É um melhoramento que se afigura de alto interesse para Portugal e por isso é de toda a oportunidade o oferecimento que em nome da Comissão Executiva da Câmara Municipal o signatário apresenta, aguardando com interesse a aquiescência de Vª Exª".
(a) Peliquito
Não conhecemos a resposta da Escola de Aeronáutica Militar, se é que a houve, mas a Câmara não deixou "morrer" o assunto que constava na convocatória da sessão extraordinária no dia 9 de Dezembro de 1919 e que se transcreve:
4/12/1919 - Convocatória
"Sendo de absoluta necessidade reunir-se extraordináriamente a Câmara da digna presidência de Vª Exª afim de serem tratados os seguintes assuntos:
a) Aprovação do Orçamento Ordinário para 1920
b) Alteração à postura sobre polícia de cães
c) Resolver definitivamente sobre o alargamento da nova rua que se projecta abrir, da rua Alexandre Herculano à Fonte da Pipa
d) Representar para o estabelecimento de energia eléctrica nesta vila, dimanada de fábrica produtora em construção nas quedas do Zêzere.
e) Sobre o oferecimento de um campo de aterragem para aeroplanos, visto o magnífico local estratégico que este local do Paiz oferece (entre Tejo e Guadiana) para a entrada daqueles aparelhos estrangeiros.

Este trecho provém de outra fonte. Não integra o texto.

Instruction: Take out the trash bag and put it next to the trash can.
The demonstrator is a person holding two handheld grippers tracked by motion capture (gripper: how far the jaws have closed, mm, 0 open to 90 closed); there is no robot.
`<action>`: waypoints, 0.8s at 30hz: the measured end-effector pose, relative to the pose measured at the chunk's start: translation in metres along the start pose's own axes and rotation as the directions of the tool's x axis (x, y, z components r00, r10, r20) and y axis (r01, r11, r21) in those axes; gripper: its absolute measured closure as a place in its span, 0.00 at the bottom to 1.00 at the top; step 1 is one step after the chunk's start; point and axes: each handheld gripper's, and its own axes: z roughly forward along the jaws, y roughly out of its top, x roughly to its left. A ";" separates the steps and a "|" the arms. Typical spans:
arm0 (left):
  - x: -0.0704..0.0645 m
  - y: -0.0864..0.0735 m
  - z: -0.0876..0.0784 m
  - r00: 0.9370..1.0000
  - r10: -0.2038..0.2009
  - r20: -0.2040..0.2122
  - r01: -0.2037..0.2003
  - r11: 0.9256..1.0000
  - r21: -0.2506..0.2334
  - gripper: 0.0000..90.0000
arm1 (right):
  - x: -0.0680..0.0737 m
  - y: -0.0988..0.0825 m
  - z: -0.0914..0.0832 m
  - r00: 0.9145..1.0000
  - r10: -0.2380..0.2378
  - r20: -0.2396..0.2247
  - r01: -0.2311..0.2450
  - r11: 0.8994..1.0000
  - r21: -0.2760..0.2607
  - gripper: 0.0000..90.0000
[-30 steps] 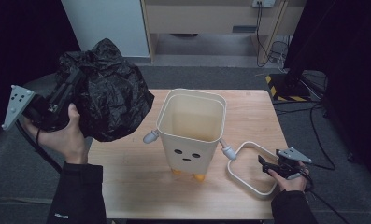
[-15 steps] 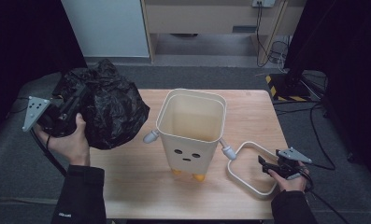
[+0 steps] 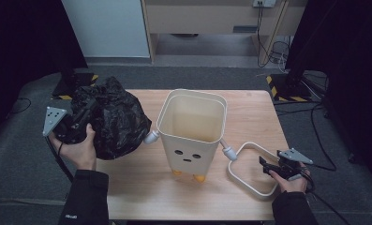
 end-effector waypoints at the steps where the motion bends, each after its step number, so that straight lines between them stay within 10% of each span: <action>1: 0.000 -0.003 0.001 1.000 0.000 -0.001 0.000 1.000 0.006 1.00 | 0.000 0.000 0.000 1.000 0.000 0.001 0.000 1.000 0.001 0.21; 24: 0.014 -0.024 0.005 0.999 0.030 -0.036 -0.027 0.997 0.066 1.00 | 0.000 -0.001 0.002 1.000 -0.003 0.003 0.003 1.000 0.004 0.21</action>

Venho rogar a Vª Exª a subida fineza de mandar convocar tal reunião para o dia e hora que julgar mais conveniente.
(a) Peliquito
Nada mais se sabe sobre esta pretensão da Câmara de Nisa. O que se conhece é o que nos mostra o filme realizado em Maio de 1932 por ocasião da visita (a primeira) de um Presidente da República a Nisa, neste caso, o general Carmona, cujo programa da visita integrou uma imponente exibição de aeronaves no sítio da Maria Dias, próximo da vila, que se julga ser o local referido nas missivas da Câmara à Escola de Aeronáutica.
Como dizia o Baptista Bastos: "Isto anda tudo ligado!" Há cem anos, o município nisense procurava estar na vanguarda do progresso, através da aviação. Um século depois, quem sabe, se, inspirada na mesma veia "iluminada", a Câmara lançou, em três tempos, o projecto da barca futurista do século XXI, que se cansou, antes de começar.
É caso para lembrar aquele fado: "Se a barca ficar parada / No rio sem navegar / Não te rales, que eu também não /O euro milhões, há-de chegar!